Of all the lines in the material, how many carry the string "target"? Respond with the number by itself.

(Provided records begins)

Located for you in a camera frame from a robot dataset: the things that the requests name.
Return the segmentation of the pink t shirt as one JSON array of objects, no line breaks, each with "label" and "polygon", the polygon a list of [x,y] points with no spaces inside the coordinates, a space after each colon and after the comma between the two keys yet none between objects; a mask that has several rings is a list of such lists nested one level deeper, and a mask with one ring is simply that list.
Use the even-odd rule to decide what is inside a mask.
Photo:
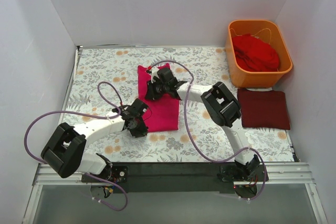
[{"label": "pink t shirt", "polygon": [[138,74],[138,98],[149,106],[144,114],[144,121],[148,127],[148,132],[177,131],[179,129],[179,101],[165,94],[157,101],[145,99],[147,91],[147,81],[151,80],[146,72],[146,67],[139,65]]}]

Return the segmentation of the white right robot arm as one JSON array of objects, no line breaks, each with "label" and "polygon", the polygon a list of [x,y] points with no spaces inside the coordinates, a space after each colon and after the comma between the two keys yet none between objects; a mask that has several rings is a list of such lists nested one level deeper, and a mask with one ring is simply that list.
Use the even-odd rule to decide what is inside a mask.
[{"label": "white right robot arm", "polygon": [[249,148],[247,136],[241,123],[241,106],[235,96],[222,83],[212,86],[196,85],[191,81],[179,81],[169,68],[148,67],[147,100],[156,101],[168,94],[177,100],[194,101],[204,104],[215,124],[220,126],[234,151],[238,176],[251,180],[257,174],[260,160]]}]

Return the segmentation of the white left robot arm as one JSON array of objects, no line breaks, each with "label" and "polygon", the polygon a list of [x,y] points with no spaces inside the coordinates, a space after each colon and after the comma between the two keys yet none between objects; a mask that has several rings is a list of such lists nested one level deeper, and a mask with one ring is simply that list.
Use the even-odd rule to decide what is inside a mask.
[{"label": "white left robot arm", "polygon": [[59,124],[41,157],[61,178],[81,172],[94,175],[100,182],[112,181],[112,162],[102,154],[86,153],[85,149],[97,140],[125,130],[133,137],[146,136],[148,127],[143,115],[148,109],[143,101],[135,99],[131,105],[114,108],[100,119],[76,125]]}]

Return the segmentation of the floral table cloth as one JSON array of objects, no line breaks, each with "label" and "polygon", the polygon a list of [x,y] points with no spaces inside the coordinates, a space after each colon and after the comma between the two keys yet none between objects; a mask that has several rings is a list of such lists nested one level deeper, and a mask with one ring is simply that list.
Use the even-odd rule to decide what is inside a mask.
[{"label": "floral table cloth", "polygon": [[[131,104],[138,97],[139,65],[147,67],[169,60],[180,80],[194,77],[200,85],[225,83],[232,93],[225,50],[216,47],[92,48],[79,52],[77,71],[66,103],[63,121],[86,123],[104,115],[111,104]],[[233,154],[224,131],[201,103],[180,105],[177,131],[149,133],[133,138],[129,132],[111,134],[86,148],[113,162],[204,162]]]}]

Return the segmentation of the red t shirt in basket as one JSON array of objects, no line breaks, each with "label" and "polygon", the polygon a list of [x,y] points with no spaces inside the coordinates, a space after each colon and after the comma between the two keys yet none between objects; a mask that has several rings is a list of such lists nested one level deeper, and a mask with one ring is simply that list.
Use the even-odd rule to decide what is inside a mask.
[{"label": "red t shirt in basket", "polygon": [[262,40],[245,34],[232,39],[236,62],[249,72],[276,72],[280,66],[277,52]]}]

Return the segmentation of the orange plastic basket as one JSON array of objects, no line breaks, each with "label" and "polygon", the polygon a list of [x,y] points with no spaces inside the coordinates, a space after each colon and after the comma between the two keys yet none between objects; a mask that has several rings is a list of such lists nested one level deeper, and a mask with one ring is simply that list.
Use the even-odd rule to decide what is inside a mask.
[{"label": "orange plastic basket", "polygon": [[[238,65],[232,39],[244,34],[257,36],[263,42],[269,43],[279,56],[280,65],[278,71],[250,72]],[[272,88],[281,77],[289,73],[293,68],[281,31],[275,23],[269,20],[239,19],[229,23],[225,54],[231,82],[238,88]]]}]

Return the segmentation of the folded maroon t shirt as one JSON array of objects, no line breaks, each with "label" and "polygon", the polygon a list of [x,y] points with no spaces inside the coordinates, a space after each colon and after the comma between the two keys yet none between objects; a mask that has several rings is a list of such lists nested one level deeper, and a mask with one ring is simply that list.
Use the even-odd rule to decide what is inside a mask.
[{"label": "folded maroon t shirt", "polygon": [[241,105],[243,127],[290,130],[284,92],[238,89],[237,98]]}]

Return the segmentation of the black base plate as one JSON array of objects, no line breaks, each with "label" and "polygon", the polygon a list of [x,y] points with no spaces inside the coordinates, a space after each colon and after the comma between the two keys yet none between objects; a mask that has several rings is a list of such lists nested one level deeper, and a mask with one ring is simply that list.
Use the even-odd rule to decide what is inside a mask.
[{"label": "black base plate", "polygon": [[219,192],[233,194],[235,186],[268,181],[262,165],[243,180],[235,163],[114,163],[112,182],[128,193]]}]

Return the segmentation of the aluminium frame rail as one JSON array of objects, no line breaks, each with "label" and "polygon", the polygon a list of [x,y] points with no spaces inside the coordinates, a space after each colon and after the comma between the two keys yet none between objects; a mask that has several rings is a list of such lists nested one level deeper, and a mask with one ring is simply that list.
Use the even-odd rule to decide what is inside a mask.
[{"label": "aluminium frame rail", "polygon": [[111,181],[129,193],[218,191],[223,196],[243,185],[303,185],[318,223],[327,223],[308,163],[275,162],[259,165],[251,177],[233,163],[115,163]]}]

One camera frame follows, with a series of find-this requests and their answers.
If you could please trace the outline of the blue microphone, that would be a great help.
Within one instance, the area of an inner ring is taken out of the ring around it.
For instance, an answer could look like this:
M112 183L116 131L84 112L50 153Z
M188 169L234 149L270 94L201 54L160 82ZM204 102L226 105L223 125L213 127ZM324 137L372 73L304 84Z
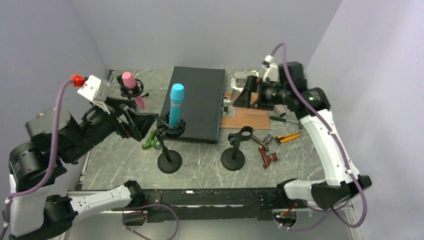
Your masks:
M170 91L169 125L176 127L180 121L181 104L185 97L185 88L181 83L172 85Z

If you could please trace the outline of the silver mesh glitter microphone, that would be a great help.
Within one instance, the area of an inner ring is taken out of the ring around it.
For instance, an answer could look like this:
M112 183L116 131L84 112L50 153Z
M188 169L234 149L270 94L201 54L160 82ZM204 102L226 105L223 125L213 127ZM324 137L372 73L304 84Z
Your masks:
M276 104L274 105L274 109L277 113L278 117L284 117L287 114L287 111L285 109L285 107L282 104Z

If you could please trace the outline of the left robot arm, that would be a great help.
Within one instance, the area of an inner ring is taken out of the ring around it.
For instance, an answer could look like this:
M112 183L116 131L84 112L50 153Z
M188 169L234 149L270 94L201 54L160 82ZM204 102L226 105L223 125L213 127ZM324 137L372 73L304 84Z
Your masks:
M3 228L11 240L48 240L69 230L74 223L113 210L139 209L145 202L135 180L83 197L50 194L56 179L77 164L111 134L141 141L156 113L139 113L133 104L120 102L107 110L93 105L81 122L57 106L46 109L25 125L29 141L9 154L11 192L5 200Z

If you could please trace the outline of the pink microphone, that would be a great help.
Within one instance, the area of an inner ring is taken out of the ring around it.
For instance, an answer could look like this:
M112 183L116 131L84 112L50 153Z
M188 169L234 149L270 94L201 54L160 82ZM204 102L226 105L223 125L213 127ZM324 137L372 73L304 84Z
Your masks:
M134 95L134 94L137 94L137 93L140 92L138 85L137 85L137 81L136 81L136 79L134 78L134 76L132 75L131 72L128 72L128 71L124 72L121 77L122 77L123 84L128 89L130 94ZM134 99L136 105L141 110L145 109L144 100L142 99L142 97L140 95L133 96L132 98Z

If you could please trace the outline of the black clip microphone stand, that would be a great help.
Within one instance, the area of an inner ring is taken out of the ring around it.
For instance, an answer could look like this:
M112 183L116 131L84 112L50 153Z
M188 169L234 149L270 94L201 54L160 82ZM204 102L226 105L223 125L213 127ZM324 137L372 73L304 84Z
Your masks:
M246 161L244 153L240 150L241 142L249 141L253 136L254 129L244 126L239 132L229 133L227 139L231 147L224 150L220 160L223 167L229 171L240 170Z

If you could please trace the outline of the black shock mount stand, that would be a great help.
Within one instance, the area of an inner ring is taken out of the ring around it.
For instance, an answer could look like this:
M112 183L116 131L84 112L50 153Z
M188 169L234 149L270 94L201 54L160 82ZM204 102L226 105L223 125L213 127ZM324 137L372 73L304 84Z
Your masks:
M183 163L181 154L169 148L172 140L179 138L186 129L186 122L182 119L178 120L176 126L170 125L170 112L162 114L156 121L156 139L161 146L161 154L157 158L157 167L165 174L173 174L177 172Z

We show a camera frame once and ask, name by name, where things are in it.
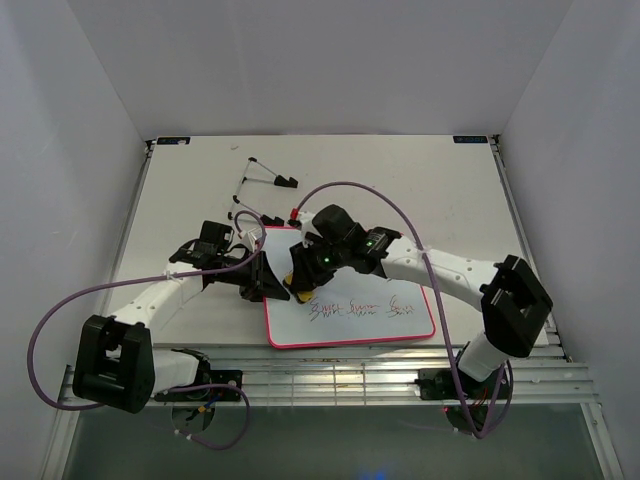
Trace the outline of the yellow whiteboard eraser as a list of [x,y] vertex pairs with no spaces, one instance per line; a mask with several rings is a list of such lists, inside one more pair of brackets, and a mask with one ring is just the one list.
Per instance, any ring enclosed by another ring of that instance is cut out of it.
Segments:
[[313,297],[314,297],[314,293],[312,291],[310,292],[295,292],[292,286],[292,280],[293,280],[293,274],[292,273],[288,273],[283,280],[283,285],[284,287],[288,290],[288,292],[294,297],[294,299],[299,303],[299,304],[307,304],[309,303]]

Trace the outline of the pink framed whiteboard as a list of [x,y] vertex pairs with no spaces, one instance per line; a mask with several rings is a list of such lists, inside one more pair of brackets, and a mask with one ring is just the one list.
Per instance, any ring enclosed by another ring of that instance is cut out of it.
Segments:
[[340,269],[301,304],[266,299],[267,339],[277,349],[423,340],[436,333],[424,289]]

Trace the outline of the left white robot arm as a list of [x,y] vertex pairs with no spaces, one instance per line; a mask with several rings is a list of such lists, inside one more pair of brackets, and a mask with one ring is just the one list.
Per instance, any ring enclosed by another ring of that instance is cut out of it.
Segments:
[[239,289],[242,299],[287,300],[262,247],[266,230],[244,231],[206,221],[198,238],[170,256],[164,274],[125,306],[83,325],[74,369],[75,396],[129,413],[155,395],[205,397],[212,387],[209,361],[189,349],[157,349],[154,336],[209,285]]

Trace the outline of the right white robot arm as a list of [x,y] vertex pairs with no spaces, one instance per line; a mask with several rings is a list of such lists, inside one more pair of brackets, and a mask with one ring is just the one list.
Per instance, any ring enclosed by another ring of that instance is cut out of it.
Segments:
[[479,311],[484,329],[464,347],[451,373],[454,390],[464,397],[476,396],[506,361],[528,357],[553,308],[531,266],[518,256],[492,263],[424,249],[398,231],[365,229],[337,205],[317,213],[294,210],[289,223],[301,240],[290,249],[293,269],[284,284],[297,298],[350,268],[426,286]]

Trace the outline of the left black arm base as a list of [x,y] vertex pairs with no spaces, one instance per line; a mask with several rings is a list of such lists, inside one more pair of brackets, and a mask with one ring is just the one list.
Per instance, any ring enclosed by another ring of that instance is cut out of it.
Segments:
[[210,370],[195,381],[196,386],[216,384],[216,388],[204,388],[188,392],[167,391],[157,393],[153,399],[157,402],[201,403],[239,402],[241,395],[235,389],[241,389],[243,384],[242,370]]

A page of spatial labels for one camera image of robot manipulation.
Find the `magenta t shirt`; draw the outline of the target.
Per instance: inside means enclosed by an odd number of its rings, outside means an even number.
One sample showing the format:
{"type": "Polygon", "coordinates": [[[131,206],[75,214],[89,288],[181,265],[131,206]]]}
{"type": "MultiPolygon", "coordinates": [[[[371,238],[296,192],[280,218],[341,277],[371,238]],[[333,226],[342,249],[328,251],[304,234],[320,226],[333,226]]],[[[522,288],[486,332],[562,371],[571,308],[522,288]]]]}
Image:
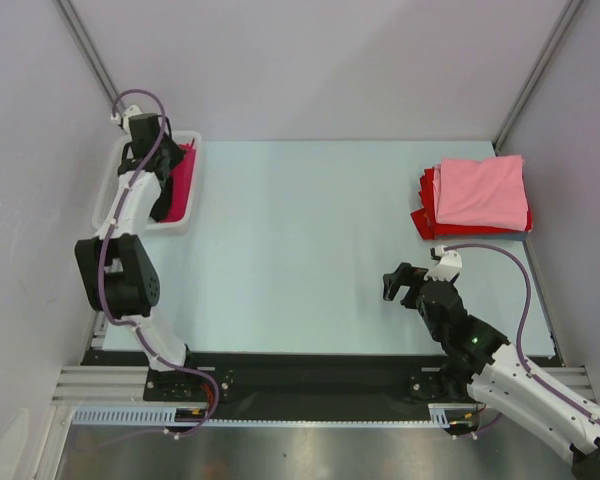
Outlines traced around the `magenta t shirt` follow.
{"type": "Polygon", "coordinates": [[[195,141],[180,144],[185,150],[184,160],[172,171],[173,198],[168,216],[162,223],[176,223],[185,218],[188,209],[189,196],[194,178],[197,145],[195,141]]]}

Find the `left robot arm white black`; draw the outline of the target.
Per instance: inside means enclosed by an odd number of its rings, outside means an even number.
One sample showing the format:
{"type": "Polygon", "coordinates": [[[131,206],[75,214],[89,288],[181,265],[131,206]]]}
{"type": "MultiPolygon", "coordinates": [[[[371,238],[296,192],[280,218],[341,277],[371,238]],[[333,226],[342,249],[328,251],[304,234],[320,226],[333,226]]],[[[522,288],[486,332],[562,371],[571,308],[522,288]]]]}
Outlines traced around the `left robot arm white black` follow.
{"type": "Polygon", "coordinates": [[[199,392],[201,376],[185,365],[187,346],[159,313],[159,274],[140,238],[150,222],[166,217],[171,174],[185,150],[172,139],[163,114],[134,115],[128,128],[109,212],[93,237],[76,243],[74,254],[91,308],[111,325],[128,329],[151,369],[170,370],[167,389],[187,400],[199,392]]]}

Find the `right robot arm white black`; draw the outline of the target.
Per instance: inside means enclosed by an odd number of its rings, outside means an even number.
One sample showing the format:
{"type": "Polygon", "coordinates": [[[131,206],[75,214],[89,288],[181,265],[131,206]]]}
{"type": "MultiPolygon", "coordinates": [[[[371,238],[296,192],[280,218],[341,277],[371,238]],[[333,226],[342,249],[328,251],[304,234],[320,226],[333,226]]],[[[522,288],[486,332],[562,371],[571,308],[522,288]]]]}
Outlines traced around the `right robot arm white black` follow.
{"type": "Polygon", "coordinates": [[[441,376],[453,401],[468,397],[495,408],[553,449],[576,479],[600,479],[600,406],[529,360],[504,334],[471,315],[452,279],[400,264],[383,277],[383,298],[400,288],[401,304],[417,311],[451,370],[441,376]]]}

(Provided records ends)

▶ Answer for the task
3